**REQUIREMENT**
Scan the entries for lines with the word "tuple", then copy those lines.

============

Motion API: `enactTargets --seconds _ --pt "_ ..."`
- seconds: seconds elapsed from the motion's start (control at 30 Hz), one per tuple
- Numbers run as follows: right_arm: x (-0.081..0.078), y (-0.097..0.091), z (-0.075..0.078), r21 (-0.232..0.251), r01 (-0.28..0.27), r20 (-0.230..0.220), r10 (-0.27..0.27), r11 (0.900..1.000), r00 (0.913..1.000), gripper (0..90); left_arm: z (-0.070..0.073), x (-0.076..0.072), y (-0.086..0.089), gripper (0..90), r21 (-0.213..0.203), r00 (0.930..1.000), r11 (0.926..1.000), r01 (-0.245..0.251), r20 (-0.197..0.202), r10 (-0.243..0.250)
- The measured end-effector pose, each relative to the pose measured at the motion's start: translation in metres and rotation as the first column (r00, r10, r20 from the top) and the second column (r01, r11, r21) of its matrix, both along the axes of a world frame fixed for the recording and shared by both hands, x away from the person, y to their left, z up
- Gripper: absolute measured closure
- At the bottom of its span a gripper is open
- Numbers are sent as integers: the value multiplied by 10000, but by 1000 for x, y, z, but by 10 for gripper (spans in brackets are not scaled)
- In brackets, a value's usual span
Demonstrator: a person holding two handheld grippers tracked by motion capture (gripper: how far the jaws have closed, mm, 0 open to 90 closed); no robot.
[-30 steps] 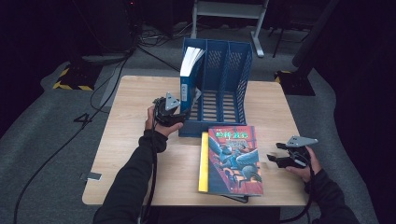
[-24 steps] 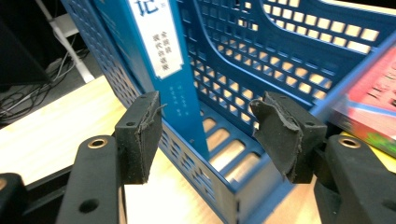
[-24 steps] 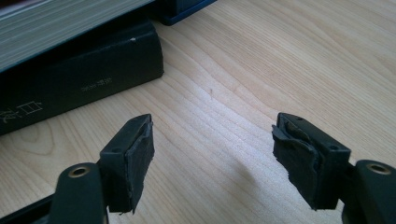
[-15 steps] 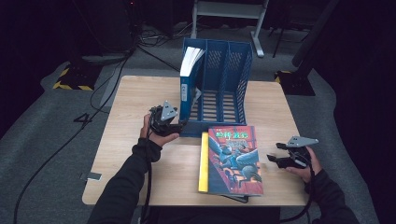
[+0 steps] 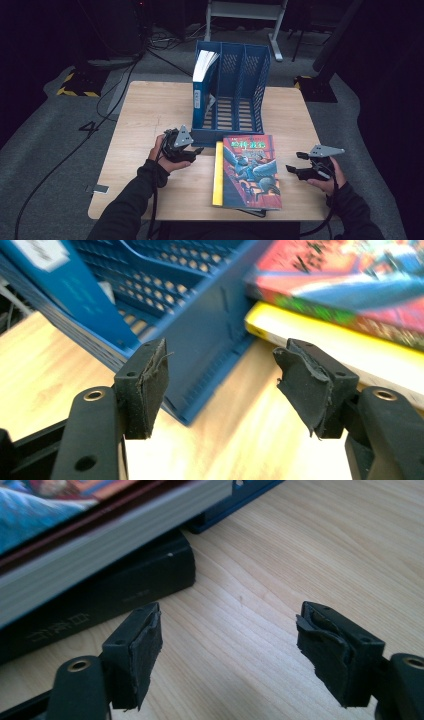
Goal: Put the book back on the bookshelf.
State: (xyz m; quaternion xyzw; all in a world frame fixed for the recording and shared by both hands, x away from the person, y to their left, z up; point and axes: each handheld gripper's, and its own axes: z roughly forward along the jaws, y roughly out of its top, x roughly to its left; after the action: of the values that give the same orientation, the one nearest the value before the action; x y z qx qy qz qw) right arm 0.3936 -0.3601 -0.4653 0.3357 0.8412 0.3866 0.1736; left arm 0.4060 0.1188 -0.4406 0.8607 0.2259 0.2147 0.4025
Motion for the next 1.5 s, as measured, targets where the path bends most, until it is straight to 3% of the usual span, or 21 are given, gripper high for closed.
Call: enactTargets --seconds 0.23,0.5,0.77,0.83,0.9,1.17,1.33,1.5 --pt "-6 6 8 211 -225 132 222 9995 9997 261 -16 -13 -1 352 594 9975 9967 551 -466 -524" --pt "-12 15 13 292 -534 151 530 9981 9985 261 -29 -26 -1 333 821 9916 9924 914 -992 -832" --pt "-18 26 18 407 -950 107 947 9946 9955 261 -42 -37 -9 287 1267 9785 9804 1508 -1602 -1298" --pt "-19 30 19 430 -1073 35 1072 9933 9942 261 -44 -39 -11 276 1381 9782 9769 1630 -1519 -1417" --pt "-21 33 21 501 -1242 17 1243 9910 9922 257 -45 -40 -12 273 1240 9751 9774 1711 -1631 -1500" --pt "-25 36 27 624 -1436 -9 1439 9877 9896 255 -52 -42 -17 251 1493 9696 9706 1891 -1850 -1604" --pt "-28 41 29 480 -1617 -29 1620 9857 9868 259 -54 -42 -17 244 1338 9688 9733 1866 -1895 -1597" --pt "-32 48 31 482 -2012 -230 2024 9784 9790 255 -58 -38 -14 213 815 9637 9813 1741 -2190 -1528"
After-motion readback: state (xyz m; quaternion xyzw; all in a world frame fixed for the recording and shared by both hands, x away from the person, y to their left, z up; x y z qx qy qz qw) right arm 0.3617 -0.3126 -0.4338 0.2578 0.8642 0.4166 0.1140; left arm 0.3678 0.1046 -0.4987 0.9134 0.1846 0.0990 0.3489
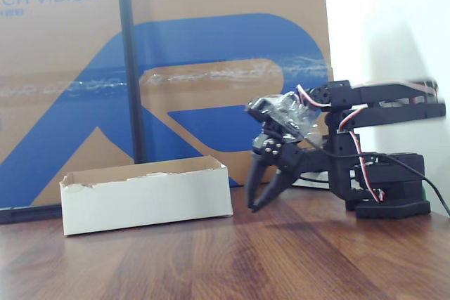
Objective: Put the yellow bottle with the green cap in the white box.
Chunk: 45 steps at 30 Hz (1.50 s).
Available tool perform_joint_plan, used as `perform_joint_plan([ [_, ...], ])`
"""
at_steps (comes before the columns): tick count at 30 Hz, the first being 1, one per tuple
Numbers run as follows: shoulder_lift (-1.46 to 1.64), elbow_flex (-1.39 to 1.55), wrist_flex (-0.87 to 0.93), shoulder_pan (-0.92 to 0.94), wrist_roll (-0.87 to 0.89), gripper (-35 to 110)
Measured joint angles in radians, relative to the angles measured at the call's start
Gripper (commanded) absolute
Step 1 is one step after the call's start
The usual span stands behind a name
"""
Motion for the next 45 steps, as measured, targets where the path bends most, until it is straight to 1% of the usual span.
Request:
perform_joint_plan([
  [3, 0.107, 0.0, 0.127, 0.029, -0.025, 0],
  [7, 0.252, -0.003, 0.353, 0.023, -0.049, 0],
  [12, 0.301, -0.005, 0.459, 0.026, -0.037, 0],
  [15, 0.302, -0.017, 0.511, 0.023, -0.091, 0],
  [17, 0.302, -0.018, 0.525, 0.006, -0.133, 0],
  [22, 0.319, -0.025, 0.554, -0.005, -0.149, 0],
  [33, 0.319, -0.028, 0.569, -0.003, -0.087, 0],
  [45, 0.319, -0.028, 0.571, -0.011, -0.086, 0],
])
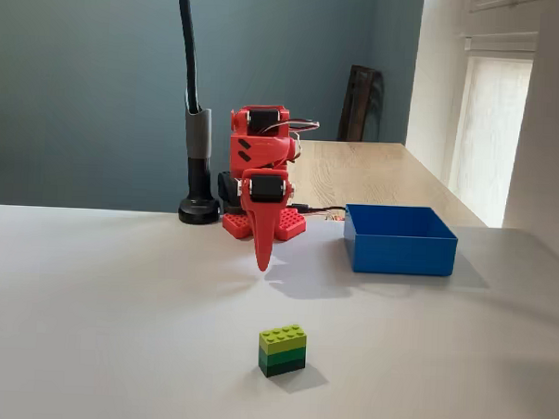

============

**EXERCISE SOLUTION**
- seconds: seconds elapsed from the motion's start (control at 30 Hz), one per tuple
at_steps (comes before the columns): tick count at 30 Hz, the first being 1, one per tuple

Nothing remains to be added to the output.